The 20 long-term care facilities in the region have 1,884 residents and 1,772 staff.
Ninety-one per cent of residents, not 100 per cent as assumed by Dr. Szalay, were immunized as were 80 per cent of staff.
Three of the residences had a single death due to the flu, so the other three adults referred to in her article were community-acquired cases.
Of the 102 laboratory confirmed cases, 72 had not been immunized, 19 had been immunized, two didn't know if they had been immunized and nine couldn't be contacted.
The vaccine used for the past year's immunization program protected against the Panama and New Caladonia strains but not the Fujian strain of influenza A.
There have been seven outbreaks of influenza A involving senior residents, five of which have been confirmed as Fujian strain.
The vaccine used contained dead viruses and was preserved with 0.01 per cent thimerosal. The inoculation dose is 0.5 ml. Therefore, each dose contains 0.00005 ml of preservative -- hardly a risk factor of any great concern.

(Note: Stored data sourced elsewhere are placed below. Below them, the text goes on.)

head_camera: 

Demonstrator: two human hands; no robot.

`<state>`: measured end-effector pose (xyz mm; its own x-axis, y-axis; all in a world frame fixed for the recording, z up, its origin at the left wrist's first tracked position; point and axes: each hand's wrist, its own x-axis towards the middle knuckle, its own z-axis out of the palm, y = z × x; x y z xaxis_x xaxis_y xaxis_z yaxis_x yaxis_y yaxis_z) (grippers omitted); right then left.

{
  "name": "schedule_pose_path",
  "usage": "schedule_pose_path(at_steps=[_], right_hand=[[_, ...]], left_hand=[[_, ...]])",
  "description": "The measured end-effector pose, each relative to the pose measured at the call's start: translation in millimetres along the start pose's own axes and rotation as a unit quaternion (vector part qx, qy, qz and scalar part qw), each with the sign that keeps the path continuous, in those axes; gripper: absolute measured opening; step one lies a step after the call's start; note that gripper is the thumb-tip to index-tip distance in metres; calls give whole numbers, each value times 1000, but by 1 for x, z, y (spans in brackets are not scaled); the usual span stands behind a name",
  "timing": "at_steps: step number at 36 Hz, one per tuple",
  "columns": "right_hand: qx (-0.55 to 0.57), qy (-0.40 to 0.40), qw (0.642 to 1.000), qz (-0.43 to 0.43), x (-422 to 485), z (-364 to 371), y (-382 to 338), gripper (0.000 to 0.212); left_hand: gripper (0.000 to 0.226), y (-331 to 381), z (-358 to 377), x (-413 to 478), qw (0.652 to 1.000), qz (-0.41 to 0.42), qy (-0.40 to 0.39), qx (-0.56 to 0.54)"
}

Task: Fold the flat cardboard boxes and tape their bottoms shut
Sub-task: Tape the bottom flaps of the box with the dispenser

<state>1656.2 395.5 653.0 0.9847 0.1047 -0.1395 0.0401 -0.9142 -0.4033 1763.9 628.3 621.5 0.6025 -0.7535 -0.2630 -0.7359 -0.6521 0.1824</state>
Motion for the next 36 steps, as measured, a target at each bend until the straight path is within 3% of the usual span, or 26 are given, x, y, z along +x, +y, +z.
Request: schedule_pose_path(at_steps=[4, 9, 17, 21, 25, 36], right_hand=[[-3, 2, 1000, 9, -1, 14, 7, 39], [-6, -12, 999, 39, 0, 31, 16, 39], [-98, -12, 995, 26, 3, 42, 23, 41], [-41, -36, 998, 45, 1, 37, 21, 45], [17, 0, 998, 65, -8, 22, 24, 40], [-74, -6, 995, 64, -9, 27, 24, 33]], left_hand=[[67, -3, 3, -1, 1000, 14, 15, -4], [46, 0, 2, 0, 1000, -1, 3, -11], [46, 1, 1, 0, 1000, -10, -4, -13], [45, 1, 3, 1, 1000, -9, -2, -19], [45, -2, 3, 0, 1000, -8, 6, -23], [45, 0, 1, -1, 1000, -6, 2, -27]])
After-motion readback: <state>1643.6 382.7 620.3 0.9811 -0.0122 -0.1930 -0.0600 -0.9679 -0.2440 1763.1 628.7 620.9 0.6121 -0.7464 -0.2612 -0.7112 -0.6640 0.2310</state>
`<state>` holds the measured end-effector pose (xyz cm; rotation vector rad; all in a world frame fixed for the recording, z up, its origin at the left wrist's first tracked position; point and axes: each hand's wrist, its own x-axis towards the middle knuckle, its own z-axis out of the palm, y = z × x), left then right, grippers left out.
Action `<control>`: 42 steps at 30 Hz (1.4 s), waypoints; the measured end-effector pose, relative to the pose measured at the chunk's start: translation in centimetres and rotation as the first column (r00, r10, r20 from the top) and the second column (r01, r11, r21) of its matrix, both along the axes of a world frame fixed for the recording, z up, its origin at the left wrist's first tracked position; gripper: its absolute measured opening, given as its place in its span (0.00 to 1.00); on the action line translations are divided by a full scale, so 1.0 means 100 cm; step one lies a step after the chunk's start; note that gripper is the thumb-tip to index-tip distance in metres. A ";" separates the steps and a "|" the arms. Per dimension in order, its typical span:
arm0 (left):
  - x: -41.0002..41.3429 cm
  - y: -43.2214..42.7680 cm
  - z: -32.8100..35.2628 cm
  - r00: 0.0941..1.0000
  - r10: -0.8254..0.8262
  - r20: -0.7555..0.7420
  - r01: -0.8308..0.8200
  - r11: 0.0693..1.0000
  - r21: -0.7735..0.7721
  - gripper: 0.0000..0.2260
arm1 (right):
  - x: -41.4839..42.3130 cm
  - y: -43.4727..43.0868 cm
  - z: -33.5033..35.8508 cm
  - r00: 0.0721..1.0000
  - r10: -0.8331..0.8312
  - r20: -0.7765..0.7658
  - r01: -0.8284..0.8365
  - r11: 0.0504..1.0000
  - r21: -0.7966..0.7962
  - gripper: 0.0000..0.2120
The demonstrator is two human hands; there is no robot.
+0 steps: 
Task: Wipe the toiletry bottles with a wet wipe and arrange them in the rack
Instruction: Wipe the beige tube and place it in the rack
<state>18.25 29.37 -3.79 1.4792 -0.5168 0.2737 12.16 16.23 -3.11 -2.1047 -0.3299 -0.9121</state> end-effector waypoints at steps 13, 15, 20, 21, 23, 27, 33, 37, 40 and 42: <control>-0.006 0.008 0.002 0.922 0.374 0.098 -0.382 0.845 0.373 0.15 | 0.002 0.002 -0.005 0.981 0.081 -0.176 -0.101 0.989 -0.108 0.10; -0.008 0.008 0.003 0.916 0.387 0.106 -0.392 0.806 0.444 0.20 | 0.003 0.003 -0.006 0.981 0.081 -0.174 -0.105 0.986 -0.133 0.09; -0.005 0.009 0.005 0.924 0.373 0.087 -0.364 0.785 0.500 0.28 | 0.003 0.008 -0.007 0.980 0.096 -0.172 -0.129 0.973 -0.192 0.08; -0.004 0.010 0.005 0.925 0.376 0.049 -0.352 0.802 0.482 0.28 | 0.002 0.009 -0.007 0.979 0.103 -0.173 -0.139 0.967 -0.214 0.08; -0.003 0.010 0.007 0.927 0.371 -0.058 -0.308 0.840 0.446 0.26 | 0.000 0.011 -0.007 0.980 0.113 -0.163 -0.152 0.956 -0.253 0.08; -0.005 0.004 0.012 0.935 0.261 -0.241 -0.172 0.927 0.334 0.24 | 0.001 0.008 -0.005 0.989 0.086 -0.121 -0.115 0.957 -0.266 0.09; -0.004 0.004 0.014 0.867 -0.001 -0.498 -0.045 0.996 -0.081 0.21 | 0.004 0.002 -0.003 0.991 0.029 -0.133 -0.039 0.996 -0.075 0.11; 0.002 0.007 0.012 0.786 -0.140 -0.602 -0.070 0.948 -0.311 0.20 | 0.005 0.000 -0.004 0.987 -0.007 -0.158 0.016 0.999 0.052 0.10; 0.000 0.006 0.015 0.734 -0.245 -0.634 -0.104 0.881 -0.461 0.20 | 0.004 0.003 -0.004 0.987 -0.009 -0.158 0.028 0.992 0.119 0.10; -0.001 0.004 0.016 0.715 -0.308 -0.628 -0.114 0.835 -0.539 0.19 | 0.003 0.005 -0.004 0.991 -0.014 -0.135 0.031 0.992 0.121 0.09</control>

The primary weakness in the arguments put forward by Dr. Szalay lack scientific evidence, draw erroneous conclusions and are based upon her assumptions rather than facts.
For readers wishing to inform themselves regarding immunization, I recommend the book Your Child's Best Shot (2nd edition) authored by Dr. Ronald Gold M.D. from the Hospital for Sick Children. It can be ordered through the Canadian Paediatric Society or through its web site.
George Mitchell worked for 35 years as a medical laboratory technician, including time as chief technologist in Civic Hospital's microbiology division. Currently teaching microbiology to Trent/SSFC nursing students, he also served 12 years on the local Board of Health, twice as chairperson.